In the first funding period, the Research Unit initially examined the temporality of the good life under conditions of a changing horizon of medical possibilities, focusing on the individual’s biographical temporality. Across all medical fields of practice, structures of continuity and discontinuity became particularly salient as key figures of human temporality requiring closer examination. In the second funding period, the Research Unit expands its research question beyond the individual life course toward supra-individual structures of continuity. With its focus on generativity, the project addresses the question of whether—and in what ways—it is relevant for a good life to orient oneself beyond one’s own lifespan, for example with regard to one’s descendants or other forms of transmission.
According to the central research thesis of the ZIP, whether temporal structures are experienced as conducive to a good life depends crucially on how the relationship between stable structures, on the one hand, and ruptures or breaks, on the other, is shaped—both with regard to intrabiographical temporality and to generative orientation. The ZIP examines and further develops this thesis by drawing on medically relevant situations and narratives identified by the subprojects working in the three practice fields of chronic heart disease, reproductive medicine, and geriatric medicine.
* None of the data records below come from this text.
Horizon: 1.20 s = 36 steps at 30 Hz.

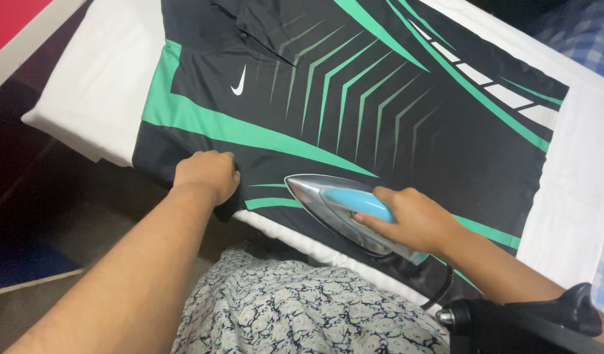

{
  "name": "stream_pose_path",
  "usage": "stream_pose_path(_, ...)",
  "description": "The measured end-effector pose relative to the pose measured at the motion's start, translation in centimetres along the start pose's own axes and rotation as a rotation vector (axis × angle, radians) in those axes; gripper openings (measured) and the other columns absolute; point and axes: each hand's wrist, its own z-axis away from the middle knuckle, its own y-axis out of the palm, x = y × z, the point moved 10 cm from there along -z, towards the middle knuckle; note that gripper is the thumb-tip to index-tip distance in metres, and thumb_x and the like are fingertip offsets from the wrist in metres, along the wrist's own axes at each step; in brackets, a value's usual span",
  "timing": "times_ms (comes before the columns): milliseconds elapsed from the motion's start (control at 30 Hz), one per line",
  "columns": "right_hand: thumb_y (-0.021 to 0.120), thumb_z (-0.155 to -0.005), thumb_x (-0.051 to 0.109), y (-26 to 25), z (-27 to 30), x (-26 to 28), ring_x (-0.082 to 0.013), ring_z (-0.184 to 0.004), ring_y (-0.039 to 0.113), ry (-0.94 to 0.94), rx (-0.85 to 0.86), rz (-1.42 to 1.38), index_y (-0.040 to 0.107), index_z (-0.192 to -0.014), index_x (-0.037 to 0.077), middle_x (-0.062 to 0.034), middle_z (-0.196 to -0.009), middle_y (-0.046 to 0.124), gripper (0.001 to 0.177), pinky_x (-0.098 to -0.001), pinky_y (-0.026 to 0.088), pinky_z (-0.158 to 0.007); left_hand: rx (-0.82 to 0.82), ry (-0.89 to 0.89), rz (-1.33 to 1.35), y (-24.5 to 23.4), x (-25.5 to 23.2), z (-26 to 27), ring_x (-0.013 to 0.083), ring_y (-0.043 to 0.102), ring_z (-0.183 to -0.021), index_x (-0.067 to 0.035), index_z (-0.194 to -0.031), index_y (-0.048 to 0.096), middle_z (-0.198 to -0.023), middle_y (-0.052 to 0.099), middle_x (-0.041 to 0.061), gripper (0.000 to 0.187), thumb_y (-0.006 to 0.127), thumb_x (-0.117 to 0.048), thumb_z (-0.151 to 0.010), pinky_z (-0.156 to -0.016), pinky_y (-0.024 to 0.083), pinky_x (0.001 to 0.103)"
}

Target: The person irons a black and green Nike jersey laid out on a white surface. They use a blue and white steam iron, moving it back and forth across the fabric while holding the garment steady with their left hand.

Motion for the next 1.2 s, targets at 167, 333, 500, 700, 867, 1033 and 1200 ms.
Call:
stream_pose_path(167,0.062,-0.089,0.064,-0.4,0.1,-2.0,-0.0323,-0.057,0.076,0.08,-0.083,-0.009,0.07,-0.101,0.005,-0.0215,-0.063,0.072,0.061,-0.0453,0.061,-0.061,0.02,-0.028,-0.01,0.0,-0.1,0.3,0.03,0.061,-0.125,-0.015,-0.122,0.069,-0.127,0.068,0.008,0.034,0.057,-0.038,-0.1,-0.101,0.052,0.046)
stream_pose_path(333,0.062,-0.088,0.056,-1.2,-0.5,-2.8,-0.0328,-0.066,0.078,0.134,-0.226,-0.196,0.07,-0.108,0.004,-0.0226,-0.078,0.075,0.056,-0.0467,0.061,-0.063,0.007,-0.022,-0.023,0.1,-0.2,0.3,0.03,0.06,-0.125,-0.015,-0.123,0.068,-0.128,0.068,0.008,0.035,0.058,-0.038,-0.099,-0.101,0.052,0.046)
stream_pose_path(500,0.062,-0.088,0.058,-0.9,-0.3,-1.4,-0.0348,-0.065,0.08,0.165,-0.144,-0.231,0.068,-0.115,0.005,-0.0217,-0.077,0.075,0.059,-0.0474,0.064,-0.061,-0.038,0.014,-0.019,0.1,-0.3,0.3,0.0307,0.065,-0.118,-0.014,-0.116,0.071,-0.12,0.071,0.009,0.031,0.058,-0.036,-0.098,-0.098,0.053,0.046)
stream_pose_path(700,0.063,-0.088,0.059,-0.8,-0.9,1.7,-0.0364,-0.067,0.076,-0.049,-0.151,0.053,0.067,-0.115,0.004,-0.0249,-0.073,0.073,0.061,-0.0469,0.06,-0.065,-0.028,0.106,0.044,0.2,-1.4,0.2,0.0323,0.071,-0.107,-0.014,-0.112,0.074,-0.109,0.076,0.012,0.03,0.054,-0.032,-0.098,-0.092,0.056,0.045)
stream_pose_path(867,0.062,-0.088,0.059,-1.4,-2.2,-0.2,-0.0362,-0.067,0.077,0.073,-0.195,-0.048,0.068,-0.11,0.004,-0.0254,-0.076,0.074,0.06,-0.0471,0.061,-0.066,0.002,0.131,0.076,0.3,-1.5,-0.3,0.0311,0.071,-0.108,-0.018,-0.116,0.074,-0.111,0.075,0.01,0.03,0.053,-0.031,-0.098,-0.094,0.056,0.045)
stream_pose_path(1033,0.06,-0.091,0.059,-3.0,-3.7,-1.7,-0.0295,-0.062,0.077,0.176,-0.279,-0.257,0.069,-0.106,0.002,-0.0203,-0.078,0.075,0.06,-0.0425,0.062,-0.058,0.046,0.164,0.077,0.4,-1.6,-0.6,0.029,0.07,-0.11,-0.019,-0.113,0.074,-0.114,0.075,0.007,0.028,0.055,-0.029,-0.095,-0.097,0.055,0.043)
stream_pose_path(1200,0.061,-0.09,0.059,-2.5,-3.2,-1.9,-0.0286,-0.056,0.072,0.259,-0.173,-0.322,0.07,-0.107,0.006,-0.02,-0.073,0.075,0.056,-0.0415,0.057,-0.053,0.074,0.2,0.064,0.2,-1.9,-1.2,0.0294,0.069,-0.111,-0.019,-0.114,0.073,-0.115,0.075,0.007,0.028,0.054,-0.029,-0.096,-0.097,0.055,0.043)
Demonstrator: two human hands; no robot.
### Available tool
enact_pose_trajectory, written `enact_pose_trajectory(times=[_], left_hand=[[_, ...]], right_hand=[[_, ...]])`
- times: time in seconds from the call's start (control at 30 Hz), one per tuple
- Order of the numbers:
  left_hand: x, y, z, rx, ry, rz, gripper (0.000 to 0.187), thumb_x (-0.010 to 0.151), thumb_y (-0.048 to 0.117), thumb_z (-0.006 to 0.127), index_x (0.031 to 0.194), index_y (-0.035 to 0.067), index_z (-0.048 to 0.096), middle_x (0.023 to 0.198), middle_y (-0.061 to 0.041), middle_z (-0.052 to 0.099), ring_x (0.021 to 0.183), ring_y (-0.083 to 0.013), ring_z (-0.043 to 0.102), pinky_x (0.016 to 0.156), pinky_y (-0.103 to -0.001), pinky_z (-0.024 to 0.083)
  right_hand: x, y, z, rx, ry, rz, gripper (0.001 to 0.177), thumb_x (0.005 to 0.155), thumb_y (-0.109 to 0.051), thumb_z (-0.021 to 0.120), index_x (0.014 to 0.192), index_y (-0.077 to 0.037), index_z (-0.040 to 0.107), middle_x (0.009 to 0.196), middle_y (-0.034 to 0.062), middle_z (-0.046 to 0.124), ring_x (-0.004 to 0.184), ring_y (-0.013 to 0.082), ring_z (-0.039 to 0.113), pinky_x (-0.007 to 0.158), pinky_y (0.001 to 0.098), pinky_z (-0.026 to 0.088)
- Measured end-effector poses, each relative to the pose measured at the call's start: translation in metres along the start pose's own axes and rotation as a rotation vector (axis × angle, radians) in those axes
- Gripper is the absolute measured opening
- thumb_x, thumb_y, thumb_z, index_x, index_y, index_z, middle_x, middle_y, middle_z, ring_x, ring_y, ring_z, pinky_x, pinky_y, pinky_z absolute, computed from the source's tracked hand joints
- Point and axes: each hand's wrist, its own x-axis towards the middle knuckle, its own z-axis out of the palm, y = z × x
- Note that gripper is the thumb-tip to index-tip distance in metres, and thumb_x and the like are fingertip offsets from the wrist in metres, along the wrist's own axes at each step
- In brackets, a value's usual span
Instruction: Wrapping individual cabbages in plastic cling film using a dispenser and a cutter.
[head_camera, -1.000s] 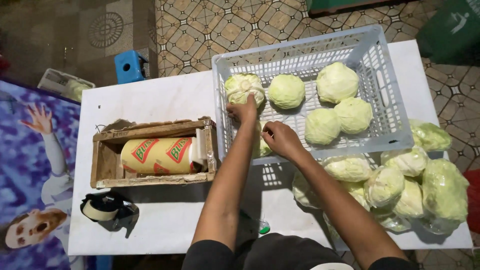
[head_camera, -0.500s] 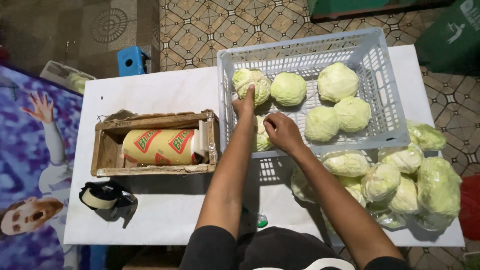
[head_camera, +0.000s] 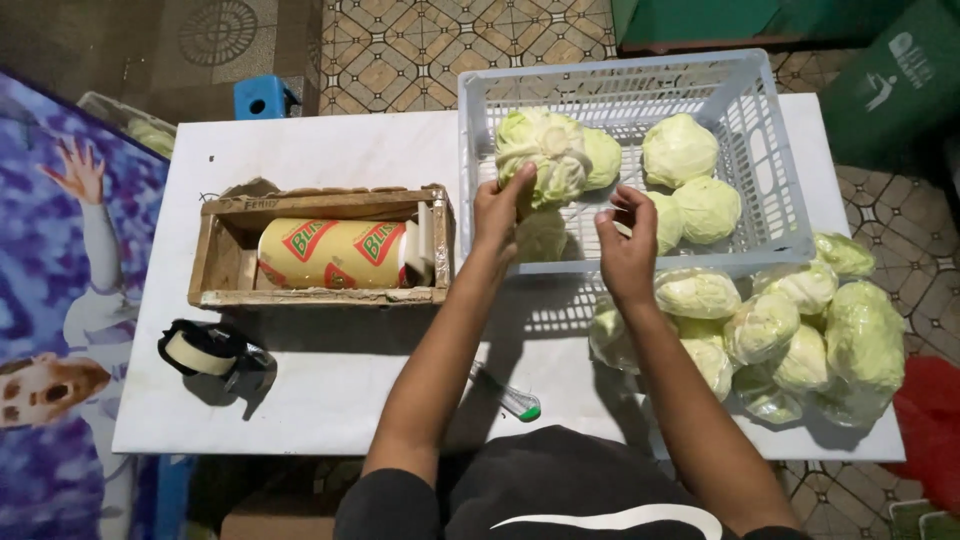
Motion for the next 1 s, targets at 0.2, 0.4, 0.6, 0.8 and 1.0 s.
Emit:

Methodologically, the ZIP employs a phenomenologically oriented approach that is already well established within FOR 5022. In doing so, the ZIP provides a twofold integrative contribution. First, it brings together the perspectives of the two funding periods by jointly considering intrabiographical and generative structures of (dis)continuity, particularly in their interrelation. Second, the investigation integrates the perspectives of the individual fields of practice with the aim of elaborating the relevance of (dis)continuity for a good life over time as a fundamental orientation for medical care as a whole.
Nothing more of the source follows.